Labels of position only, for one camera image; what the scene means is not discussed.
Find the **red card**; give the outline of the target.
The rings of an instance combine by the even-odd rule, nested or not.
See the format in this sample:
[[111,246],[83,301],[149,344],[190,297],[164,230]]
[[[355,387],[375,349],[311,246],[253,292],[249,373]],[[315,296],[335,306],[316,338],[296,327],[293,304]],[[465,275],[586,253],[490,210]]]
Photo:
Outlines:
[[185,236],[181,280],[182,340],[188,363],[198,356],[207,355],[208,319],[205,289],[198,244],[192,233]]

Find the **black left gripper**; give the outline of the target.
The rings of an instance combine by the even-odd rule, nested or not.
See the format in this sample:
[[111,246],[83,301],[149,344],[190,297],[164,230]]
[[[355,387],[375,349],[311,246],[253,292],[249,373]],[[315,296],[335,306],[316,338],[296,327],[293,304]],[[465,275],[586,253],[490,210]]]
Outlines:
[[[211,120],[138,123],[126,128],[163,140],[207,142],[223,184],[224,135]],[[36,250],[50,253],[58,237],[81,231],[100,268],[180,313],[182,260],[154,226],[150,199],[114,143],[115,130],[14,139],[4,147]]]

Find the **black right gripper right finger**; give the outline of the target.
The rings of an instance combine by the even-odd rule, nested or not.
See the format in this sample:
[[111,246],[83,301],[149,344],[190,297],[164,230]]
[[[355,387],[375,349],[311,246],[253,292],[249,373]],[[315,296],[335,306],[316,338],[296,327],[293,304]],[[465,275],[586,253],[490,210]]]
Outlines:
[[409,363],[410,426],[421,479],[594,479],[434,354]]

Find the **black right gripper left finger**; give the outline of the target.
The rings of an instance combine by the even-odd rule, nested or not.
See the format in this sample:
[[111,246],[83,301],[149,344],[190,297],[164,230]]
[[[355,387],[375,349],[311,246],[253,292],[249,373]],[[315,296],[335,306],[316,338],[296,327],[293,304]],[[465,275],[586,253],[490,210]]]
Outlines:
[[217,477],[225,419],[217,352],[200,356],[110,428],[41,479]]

※

TASK INSTRUCTIONS: If a line of the material contains the word "target", pick it out and copy it.

PROBLEM SOLUTION:
Find the **red card**; give the outline of the target.
Find the **black left gripper**; give the outline of the target.
Find the **black right gripper right finger**; give the outline of the target.
Find the **black right gripper left finger**; give the outline of the target.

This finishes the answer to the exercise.